INFORMATION GIVEN START

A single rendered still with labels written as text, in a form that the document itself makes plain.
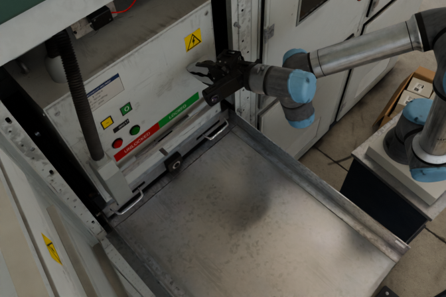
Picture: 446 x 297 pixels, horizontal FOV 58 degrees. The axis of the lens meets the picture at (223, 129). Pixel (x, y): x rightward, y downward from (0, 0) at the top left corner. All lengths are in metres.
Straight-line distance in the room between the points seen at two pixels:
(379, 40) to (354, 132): 1.52
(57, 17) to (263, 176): 0.85
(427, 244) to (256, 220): 1.24
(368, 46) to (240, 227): 0.64
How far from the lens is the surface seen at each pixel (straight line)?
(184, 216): 1.31
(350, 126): 2.58
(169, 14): 1.06
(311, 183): 1.36
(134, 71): 1.01
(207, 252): 1.26
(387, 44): 1.07
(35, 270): 0.54
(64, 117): 0.97
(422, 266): 2.30
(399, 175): 1.53
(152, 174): 1.33
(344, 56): 1.08
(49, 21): 0.78
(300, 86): 0.94
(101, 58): 0.99
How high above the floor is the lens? 2.05
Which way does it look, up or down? 55 degrees down
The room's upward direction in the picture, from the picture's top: 5 degrees counter-clockwise
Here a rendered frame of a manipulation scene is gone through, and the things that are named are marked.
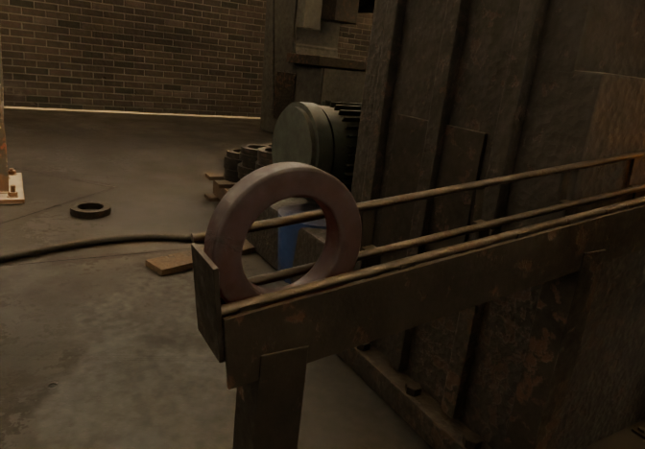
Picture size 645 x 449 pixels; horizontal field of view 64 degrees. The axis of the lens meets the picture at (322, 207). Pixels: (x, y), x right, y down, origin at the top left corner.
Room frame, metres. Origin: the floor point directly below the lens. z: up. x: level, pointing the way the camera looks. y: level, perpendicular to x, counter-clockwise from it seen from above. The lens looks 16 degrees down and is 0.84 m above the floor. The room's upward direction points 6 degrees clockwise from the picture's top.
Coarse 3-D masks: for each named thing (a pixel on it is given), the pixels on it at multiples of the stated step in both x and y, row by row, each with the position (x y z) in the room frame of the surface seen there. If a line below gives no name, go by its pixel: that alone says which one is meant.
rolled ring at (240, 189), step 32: (256, 192) 0.51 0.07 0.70; (288, 192) 0.53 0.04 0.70; (320, 192) 0.55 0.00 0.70; (224, 224) 0.49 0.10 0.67; (352, 224) 0.57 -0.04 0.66; (224, 256) 0.49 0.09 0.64; (320, 256) 0.59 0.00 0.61; (352, 256) 0.58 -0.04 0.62; (224, 288) 0.49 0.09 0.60; (256, 288) 0.53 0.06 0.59
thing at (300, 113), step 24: (288, 120) 2.05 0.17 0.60; (312, 120) 1.93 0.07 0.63; (336, 120) 1.99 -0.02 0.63; (288, 144) 2.04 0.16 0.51; (312, 144) 1.89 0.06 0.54; (336, 144) 1.93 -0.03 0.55; (336, 168) 1.93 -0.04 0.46; (264, 216) 2.08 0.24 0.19; (264, 240) 2.06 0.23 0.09; (312, 240) 1.73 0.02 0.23
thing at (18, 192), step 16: (0, 48) 2.52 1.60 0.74; (0, 64) 2.51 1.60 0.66; (0, 80) 2.50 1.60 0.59; (0, 96) 2.49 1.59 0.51; (0, 112) 2.49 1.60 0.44; (0, 128) 2.50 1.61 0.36; (0, 144) 2.50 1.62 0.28; (0, 160) 2.50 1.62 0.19; (0, 176) 2.50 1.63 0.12; (16, 176) 2.84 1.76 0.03; (0, 192) 2.49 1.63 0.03; (16, 192) 2.47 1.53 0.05
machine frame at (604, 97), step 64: (384, 0) 1.47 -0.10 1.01; (448, 0) 1.22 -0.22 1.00; (512, 0) 1.11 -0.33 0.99; (576, 0) 0.99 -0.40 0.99; (640, 0) 1.05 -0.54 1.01; (384, 64) 1.39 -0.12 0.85; (448, 64) 1.20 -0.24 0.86; (512, 64) 1.05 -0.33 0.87; (576, 64) 0.97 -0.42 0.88; (640, 64) 1.07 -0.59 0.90; (384, 128) 1.39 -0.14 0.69; (448, 128) 1.19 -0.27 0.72; (512, 128) 1.02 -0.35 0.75; (576, 128) 0.94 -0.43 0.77; (640, 128) 1.01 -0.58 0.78; (384, 192) 1.38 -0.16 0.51; (512, 192) 1.03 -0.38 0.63; (576, 192) 0.92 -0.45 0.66; (384, 256) 1.33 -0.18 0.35; (640, 256) 1.08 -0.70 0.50; (448, 320) 1.12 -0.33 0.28; (512, 320) 0.97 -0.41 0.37; (640, 320) 1.12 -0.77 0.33; (384, 384) 1.18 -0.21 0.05; (448, 384) 1.05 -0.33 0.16; (512, 384) 0.95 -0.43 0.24; (576, 384) 1.02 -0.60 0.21; (640, 384) 1.18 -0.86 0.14; (448, 448) 0.98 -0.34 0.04; (576, 448) 1.06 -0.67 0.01
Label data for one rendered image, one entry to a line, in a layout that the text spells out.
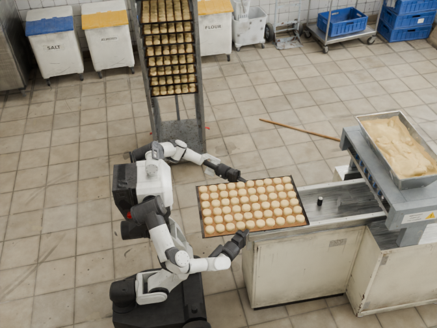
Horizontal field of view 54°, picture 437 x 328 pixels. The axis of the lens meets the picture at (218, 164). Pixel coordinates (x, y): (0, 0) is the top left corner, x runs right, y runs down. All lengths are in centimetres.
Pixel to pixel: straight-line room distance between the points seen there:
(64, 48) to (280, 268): 389
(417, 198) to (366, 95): 306
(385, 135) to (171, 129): 246
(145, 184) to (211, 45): 376
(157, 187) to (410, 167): 133
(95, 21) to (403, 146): 401
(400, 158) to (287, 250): 84
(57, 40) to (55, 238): 259
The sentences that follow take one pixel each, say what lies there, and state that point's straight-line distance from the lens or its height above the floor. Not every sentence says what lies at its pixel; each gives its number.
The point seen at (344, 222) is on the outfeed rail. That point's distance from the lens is 265.
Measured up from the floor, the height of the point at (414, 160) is 130.
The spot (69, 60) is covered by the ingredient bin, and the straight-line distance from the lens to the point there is 571.
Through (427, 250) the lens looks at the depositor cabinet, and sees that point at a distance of 285.
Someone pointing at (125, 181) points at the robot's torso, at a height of 134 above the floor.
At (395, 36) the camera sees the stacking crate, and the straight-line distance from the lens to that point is 671.
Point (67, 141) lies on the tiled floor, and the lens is 486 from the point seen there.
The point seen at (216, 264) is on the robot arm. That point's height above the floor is 106.
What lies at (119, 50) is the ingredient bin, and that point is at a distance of 563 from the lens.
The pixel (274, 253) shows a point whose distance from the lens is 267.
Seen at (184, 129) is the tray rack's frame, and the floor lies 15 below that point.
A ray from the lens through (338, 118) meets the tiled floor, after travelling 497.
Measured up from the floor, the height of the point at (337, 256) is 56.
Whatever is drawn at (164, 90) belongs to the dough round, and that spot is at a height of 88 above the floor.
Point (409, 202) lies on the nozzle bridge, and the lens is 245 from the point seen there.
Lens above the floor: 286
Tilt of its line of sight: 42 degrees down
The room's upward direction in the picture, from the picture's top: 2 degrees counter-clockwise

INFORMATION GIVEN END

▶ **WHAT TO PRODUCE**: Copy, word for word, the entries above from the first line to the line that holds "Here a rendered". Drop the pictures.

▶ **WRITTEN REPLY**:
A single rendered still with labels written as text, in a form that the document itself makes plain.
Picture: 446 x 297 pixels, horizontal FOV 58 degrees. The axis of the lens meets the picture at (223, 129). Pixel (x, y): x rightward, y downward from (0, 0) at the top left corner. All lengths are in metres.
Straight-line distance in the room between the points seen at two pixels:
(379, 40) to (354, 132): 1.52
(57, 17) to (263, 176): 0.85
(427, 244) to (256, 220): 1.24
(368, 46) to (240, 227): 0.64
How far from the lens is the surface seen at each pixel (straight line)?
(184, 216): 1.31
(350, 126): 2.58
(169, 14): 1.06
(311, 183): 1.36
(134, 71): 1.01
(207, 252): 1.26
(387, 44): 1.07
(35, 270): 0.54
(64, 117): 0.97
(422, 266): 2.30
(399, 175): 1.53
(152, 174): 1.33
(344, 56): 1.08
(49, 21): 0.78
(300, 86): 0.94
(101, 58): 0.99
How high above the floor is the lens? 2.05
Which way does it look, up or down? 55 degrees down
The room's upward direction in the picture, from the picture's top: 5 degrees counter-clockwise
Here a rendered frame of a manipulation scene is gone through, and the things that are named are marked.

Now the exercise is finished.